Wenn Sie das Netzwerk verlassen, verhält sich der POS wie ein PPO. Sie können sich selbst verweisen. Aber du bezahlst dafür. Sie treffen zuerst den Selbstbehalt. Dann kommt die Mitversicherung ins Spiel. Der POS bietet Ihnen einen starken finanziellen Grund, drinnen zu bleiben. Es verbietet Ihnen nicht den Weggang, aber es macht den Weggang teuer.

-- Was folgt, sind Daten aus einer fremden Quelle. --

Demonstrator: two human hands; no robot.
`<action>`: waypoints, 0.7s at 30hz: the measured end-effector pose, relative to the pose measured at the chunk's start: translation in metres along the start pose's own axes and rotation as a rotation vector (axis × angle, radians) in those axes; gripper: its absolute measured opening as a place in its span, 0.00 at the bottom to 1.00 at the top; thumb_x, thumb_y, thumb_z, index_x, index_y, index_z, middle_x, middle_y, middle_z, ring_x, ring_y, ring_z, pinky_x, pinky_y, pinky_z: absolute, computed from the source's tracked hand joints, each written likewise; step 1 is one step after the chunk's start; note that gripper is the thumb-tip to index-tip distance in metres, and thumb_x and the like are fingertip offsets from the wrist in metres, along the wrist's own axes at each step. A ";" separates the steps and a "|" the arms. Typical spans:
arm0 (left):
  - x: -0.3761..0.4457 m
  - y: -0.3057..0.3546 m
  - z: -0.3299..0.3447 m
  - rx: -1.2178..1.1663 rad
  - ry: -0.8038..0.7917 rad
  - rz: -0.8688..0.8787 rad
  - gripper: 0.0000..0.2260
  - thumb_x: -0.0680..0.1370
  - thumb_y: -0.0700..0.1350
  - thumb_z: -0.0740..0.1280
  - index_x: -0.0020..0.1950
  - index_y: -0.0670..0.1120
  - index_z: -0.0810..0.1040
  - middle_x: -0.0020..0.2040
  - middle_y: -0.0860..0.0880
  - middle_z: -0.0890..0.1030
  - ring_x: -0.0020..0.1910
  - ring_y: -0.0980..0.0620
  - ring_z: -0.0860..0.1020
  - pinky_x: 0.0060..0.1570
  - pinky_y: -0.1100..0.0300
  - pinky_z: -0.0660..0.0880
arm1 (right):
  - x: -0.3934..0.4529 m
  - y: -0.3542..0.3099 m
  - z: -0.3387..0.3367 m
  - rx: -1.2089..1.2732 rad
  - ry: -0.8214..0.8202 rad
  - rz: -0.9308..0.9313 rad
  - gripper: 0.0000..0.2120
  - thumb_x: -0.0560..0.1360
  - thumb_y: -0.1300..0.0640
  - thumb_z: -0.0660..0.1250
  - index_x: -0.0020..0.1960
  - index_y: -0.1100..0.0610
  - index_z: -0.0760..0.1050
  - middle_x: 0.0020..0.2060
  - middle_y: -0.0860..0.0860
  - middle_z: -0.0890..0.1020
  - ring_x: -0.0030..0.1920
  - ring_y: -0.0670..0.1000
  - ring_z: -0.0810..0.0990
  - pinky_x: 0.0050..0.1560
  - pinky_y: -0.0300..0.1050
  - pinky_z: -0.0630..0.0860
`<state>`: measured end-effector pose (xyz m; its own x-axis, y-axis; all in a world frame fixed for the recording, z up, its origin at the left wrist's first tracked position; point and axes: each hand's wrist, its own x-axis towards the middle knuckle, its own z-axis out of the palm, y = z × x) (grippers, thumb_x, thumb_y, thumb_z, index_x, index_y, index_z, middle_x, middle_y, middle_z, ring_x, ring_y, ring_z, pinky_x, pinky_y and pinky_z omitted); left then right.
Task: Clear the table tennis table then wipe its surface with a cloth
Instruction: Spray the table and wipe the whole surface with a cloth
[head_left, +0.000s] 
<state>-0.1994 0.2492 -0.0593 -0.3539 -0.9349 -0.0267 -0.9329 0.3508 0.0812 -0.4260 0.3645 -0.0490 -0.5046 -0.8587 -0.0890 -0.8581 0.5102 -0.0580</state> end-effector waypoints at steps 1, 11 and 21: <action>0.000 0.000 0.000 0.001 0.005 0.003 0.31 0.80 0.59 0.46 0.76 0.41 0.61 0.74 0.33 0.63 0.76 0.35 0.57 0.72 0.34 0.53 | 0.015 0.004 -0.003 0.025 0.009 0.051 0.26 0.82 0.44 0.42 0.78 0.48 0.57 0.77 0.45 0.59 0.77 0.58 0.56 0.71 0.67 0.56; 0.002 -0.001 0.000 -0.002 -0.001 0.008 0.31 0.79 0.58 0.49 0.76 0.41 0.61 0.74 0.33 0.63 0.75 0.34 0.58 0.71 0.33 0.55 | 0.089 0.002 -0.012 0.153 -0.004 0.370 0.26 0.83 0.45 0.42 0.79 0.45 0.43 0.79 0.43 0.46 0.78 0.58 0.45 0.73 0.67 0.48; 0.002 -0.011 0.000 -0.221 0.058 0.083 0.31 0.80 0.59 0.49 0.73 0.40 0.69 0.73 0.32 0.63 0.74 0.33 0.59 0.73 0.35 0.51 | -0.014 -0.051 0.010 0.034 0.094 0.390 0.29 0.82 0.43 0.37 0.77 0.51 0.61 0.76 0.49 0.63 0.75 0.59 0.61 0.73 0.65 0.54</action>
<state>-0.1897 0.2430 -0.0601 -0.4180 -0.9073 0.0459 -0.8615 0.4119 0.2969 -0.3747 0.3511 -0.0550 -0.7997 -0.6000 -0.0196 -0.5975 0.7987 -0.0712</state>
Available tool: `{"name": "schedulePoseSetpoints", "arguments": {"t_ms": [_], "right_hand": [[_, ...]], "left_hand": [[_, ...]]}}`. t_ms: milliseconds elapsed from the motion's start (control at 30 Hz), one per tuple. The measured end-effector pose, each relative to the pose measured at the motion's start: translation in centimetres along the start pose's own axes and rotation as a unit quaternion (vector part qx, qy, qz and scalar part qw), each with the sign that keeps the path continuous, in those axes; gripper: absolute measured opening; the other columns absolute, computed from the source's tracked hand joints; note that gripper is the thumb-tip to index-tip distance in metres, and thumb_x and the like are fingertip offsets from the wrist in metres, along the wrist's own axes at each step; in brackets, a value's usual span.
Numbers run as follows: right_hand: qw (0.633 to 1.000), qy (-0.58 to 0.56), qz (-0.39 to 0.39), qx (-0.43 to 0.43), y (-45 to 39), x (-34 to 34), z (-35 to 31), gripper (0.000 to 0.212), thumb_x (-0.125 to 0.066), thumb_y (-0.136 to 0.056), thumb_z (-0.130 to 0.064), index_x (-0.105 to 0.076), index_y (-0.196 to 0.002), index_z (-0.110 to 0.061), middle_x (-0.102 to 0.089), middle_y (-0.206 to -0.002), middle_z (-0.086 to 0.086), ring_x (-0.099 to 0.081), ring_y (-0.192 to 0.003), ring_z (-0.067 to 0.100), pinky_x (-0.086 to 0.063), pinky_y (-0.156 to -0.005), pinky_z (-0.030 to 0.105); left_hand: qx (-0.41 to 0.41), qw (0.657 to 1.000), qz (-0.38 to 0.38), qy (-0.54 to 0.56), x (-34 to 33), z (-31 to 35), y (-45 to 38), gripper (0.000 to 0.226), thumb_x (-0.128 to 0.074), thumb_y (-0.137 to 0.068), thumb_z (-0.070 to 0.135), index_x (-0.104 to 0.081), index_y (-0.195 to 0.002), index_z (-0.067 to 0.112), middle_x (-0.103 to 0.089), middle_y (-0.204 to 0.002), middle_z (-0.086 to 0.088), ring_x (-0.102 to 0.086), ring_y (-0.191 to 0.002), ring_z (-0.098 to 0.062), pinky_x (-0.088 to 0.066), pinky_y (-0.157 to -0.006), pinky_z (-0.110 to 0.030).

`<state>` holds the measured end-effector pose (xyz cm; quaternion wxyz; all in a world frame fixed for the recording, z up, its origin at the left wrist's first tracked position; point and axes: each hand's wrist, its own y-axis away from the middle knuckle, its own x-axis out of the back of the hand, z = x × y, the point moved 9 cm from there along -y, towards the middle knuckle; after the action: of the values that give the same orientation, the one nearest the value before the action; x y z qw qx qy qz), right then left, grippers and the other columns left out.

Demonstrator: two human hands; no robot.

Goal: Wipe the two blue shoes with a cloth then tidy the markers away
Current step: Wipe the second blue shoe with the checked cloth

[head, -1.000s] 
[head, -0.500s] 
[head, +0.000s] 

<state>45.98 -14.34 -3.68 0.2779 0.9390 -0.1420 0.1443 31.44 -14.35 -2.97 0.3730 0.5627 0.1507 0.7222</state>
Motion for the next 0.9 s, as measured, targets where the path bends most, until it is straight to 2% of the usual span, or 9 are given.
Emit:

Es existiert kein einzelnes PPO

Gehen Sie nicht davon aus, dass alle PPOs gleich sind. Das sind sie nicht. Die Vorteile variieren stark. Ihre Kosten hängen von den monatlichen Prämien ab. Sie hängen von den Mitversicherungssätzen ab. Sie hängen davon ab, ob Sie einen netzinternen Arzt aufsuchen. Sie hängen von Ihrem jährlichen Selbstbehalt ab.

Die Faustregel ist einfach. Sie bekommen, wofür Sie bezahlen. Günstige Prämien führen später oft zu höheren Eigenkosten. Hohe Prämien bedeuten in der Regel geringere Selbstbehalte. Es ist eine mathematische Aufgabe. Kein Geheimnis.

Es gibt keinen perfekten Plan. Nur der Plan, der zu Ihren aktuellen Gesundheitsrisiken und Ihrem Geldbeutel passt.